Department of Radiation Oncology, Sunnybrook Health Sciences Centre, University of Toronto, 2075 Bayview Ave, Toronto, Ontario, M4N 3M5, Canada.

Department of Biostatistics, University Health Network, University of Toronto, 610 University Ave, Toronto, Ontario, M5T 2M9, Canada.

出版信息

J Radiosurg SBRT. 2015;3(4):297-305.

Abstract

PURPOSE

Determine the risk of vertebral compression fracture (VCF) following stereotactic body radiotherapy (SBRT), specific to osteolytic renal cell carcinoma (RCC) spinal metastases, and associated predictive factors.

METHODS

187 RCC osteolytic spinal tumor segments in 116 patients obtained from a multi-institutional pooled database were reviewed.
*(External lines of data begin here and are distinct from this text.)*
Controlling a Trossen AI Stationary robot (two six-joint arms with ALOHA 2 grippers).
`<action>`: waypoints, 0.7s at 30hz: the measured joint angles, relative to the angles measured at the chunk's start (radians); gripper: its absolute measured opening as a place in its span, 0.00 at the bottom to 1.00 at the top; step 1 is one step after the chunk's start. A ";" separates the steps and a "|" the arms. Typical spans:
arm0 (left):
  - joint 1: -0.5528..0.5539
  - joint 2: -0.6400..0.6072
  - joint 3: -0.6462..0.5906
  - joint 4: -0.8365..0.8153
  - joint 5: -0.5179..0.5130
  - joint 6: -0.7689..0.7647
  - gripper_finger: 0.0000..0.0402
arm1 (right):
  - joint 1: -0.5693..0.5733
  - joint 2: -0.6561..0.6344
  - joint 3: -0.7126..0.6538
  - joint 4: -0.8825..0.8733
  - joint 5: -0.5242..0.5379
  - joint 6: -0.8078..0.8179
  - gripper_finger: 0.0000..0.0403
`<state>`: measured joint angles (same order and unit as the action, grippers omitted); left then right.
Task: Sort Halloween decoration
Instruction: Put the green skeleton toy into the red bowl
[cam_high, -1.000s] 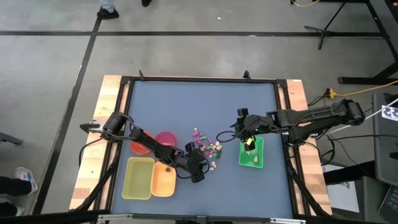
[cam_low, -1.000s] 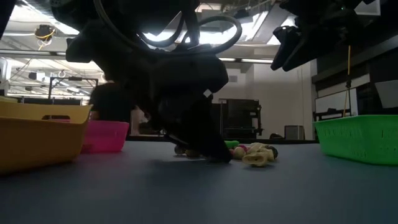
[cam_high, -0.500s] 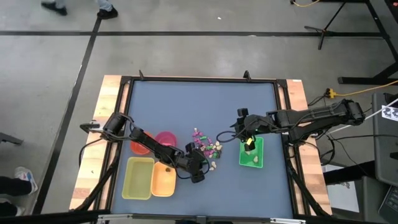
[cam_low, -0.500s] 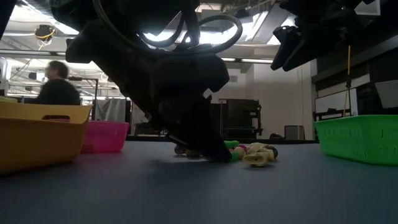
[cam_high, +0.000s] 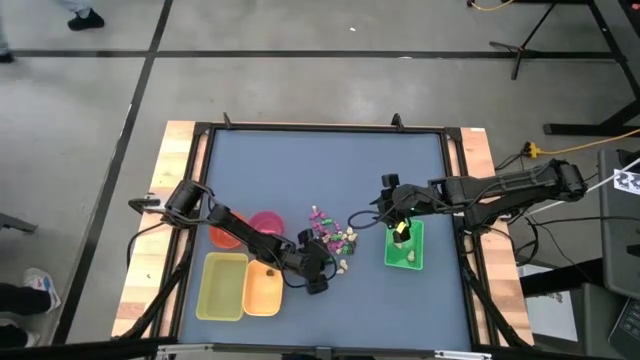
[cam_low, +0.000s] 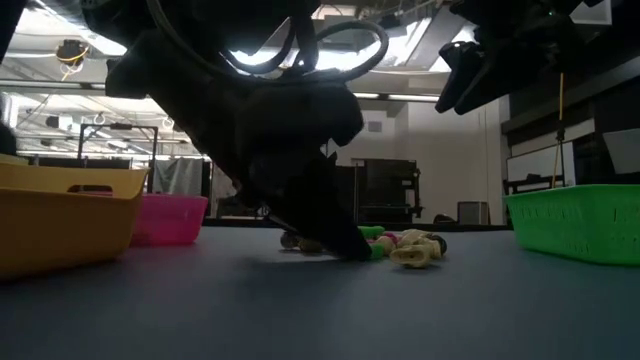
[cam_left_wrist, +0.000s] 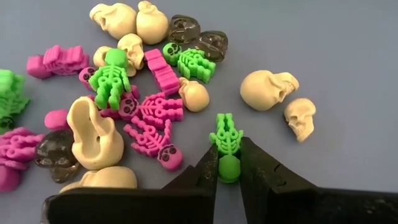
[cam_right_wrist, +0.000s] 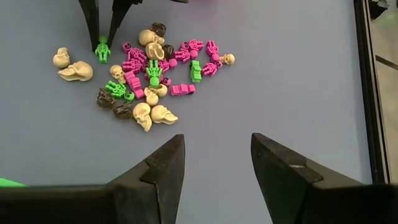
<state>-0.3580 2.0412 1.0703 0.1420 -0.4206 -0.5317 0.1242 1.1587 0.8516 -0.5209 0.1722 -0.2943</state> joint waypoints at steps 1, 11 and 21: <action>0.000 -0.010 -0.001 -0.006 0.003 0.020 0.07 | 0.000 0.000 0.000 0.000 0.000 0.000 0.46; 0.015 -0.172 0.000 -0.118 -0.020 0.145 0.07 | 0.000 0.000 0.000 0.006 -0.001 0.000 0.46; 0.035 -0.434 0.000 -0.549 -0.031 0.116 0.07 | 0.000 0.000 0.000 0.107 -0.002 0.000 0.46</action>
<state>-0.3225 1.6068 1.0702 -0.4066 -0.4513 -0.4153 0.1238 1.1587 0.8516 -0.4142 0.1705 -0.2943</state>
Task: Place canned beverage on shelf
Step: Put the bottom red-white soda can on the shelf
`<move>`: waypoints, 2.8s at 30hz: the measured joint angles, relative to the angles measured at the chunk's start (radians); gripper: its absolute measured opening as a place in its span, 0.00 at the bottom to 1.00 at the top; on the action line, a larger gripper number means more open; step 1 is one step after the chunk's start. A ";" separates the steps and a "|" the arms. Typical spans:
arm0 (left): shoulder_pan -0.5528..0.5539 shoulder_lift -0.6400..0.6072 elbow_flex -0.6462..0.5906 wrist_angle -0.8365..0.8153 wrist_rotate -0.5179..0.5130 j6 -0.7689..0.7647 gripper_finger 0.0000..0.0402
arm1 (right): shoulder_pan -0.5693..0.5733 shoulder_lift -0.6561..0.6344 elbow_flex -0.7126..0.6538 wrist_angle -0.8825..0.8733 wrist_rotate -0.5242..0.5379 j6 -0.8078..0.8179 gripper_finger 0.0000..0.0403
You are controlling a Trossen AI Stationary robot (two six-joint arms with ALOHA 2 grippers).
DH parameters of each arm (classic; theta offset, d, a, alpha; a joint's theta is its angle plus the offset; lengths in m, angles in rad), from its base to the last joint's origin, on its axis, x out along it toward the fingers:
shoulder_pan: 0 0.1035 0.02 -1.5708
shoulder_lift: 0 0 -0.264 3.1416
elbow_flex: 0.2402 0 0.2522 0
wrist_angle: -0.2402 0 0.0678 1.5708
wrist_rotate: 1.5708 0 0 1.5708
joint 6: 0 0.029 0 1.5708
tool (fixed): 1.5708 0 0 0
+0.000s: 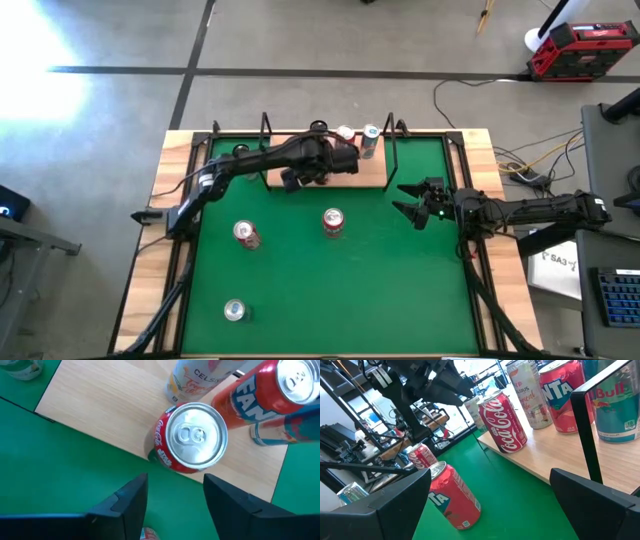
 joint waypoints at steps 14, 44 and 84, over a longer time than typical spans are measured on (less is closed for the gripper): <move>0.048 0.000 0.000 0.031 0.052 0.027 0.67 | 0.000 0.000 0.000 0.000 0.000 0.000 0.99; 0.124 0.093 -0.014 0.095 0.150 -0.066 0.92 | 0.000 0.000 0.000 0.000 0.000 0.000 0.99; 0.138 0.059 -0.013 0.015 0.144 0.433 0.72 | 0.000 0.000 0.000 0.000 0.000 0.000 0.99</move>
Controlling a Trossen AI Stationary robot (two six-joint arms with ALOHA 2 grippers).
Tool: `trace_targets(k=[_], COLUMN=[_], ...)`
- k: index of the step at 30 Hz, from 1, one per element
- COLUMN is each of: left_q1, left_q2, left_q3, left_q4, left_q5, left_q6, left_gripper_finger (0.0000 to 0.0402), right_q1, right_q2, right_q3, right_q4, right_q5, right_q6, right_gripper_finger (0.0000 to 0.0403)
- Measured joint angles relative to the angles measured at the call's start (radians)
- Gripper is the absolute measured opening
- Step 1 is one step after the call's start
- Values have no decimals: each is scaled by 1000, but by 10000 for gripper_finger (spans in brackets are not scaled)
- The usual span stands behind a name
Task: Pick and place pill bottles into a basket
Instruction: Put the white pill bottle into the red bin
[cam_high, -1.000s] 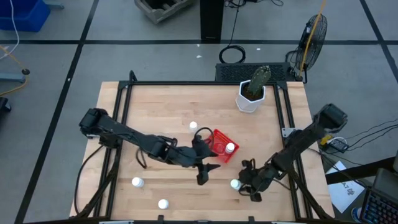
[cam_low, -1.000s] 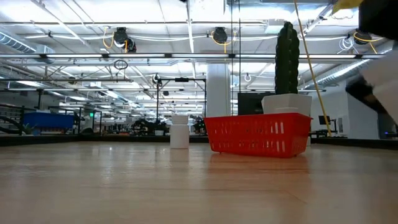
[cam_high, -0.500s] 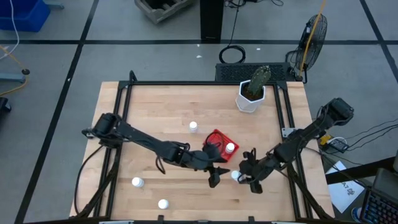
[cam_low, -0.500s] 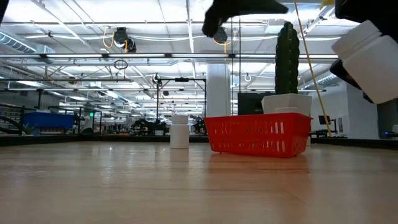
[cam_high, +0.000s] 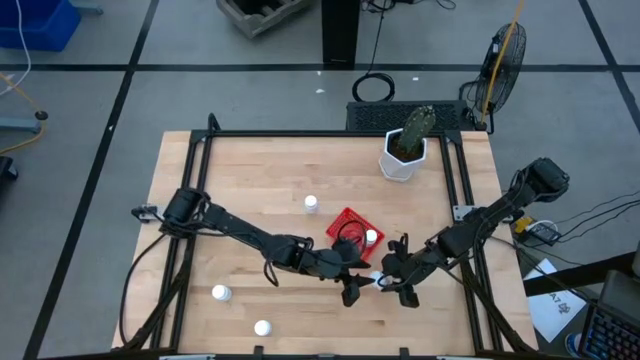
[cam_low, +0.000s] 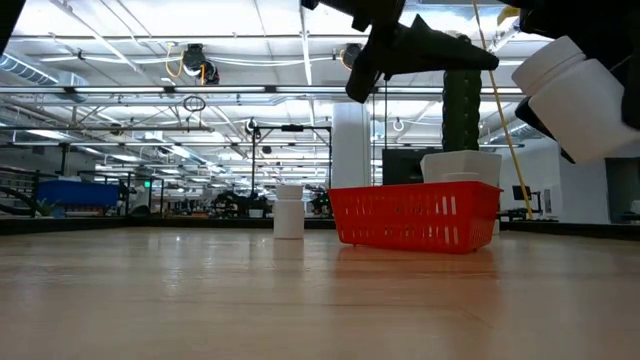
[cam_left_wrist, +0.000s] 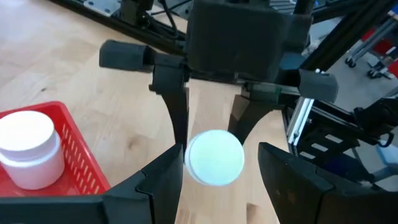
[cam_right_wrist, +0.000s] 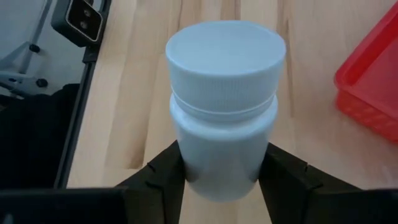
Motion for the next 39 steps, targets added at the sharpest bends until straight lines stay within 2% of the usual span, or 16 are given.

Each segment was evaluated according to the Spinal Instability Neoplastic Score (SINS).

RESULTS

The median follow-up was 8.0 months. 34 VCF (34/187, 18%) were observed and median time to VCF was 2.4 months. VCF was observed in 43% (10/23), 24% (4/17) and 14% (20/147) of segments treated with 24Gy/fraction (fx), 20-23Gy/fx and ≤19Gy/fx, respectively. Multivariate analysis identified dose per fx (p=0.005), baseline VCF (p<0.001) and spinal misalignment (p=0.002) as predictors of VCF. Prior conventional radiotherapy (p=0.029) was found to be protective.

CONCLUSIONS

18% of osteolytic RCC spinal metastases fractured post-SBRT. The presence of a baseline fracture, spinal mal-alignment and treatment with ≥20Gy/fx predicted for VCF.

摘要

目的

确定立体定向体部放疗(SBRT)后椎体压缩骨折(VCF)的风险,该风险特定于溶骨性肾细胞癌(RCC)脊柱转移瘤,并确定相关的预测因素。

方法

回顾了从多机构汇总数据库中获取的116例患者的187个RCC溶骨性脊柱肿瘤节段。根据脊柱不稳定肿瘤评分(SINS)对每个节段进行评估。

结果

中位随访时间为8.0个月。观察到34例VCF(34/187,18%),VCF的中位发生时间为2.4个月。分别在接受24Gy/分次(fx)、20 - 23Gy/fx和≤19Gy/fx治疗的节段中观察到VCF的比例为43%(10/23)、24%(4/17)和14%(20/147)。多变量分析确定每次分次剂量(p = 0.005)、基线VCF(p < 0.001)和脊柱排列不齐(p = 0.002)为VCF的预测因素。发现先前的传统放疗(p = 0.029)具有保护作用。

结论

18%的溶骨性RCC脊柱转移瘤在SBRT后发生骨折。基线骨折、脊柱排列不齐以及≥20Gy/fx的治疗可预测VCF。